→ **WORK ITEM**
Across these entries, report how many lines include the string "target", with nothing but the number.
───── SUPPLIED DATA
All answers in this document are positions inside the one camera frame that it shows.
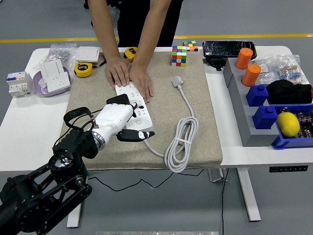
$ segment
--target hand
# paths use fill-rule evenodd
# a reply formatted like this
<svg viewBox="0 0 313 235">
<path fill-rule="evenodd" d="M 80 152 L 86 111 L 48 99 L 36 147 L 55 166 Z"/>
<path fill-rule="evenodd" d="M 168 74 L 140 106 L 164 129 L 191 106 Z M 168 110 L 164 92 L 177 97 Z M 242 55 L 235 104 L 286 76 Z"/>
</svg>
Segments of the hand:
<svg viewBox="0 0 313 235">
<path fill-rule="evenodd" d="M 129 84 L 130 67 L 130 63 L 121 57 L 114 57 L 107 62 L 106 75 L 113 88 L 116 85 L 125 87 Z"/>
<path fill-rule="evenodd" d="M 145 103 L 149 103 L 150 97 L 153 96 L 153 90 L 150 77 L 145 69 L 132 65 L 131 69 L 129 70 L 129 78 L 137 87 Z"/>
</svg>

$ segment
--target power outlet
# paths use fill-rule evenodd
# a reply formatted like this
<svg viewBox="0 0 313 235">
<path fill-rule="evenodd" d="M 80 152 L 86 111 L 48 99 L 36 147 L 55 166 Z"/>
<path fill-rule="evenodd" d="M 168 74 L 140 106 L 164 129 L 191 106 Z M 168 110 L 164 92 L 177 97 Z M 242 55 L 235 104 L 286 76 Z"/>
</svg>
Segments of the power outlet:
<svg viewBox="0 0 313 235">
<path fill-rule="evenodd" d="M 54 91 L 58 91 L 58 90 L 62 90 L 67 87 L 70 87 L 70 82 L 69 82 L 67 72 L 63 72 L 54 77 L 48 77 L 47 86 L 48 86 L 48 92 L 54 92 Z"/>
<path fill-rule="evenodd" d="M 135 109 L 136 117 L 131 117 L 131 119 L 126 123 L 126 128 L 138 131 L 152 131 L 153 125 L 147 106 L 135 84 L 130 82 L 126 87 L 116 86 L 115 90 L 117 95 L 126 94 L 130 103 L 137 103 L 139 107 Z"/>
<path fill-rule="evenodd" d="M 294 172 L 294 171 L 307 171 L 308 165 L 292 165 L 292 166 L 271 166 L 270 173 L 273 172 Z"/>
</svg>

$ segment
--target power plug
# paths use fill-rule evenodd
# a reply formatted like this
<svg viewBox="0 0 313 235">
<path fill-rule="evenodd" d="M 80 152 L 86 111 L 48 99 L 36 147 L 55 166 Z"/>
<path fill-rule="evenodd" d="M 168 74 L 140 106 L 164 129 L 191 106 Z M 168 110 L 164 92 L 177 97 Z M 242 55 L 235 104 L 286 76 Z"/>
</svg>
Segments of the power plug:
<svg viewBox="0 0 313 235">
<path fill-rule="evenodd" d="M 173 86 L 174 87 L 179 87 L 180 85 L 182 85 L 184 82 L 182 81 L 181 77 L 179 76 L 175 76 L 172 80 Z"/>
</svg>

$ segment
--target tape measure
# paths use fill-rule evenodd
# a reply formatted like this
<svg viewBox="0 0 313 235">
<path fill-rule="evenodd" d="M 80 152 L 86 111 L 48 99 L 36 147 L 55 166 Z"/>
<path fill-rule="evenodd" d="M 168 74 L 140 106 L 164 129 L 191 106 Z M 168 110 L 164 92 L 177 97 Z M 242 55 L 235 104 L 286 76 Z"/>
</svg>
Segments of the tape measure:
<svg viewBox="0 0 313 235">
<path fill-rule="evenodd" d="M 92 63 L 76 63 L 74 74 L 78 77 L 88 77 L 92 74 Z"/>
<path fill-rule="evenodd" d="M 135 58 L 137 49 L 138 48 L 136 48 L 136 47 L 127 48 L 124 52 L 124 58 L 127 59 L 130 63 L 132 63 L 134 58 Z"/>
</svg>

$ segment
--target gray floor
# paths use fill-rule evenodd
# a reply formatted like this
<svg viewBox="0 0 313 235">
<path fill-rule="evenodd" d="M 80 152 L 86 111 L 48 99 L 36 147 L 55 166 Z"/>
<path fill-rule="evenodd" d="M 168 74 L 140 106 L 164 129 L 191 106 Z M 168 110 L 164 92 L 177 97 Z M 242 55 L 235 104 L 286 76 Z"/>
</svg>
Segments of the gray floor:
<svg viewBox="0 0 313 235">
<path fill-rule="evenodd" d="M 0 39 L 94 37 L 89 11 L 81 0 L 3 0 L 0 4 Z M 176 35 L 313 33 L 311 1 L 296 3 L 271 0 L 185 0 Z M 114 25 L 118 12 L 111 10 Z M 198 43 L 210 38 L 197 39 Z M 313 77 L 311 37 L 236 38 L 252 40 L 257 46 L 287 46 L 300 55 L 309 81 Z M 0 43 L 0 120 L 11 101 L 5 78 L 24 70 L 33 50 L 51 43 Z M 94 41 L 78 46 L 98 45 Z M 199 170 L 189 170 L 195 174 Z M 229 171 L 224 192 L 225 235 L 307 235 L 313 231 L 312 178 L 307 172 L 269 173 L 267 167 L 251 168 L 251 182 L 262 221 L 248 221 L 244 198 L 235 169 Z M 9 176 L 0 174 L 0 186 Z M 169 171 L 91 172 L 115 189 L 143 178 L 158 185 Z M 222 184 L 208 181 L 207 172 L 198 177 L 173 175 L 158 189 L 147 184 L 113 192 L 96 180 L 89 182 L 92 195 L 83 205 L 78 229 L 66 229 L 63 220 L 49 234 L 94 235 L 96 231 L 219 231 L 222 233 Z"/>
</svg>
──────────
→ **EXERCISE ANSWER**
5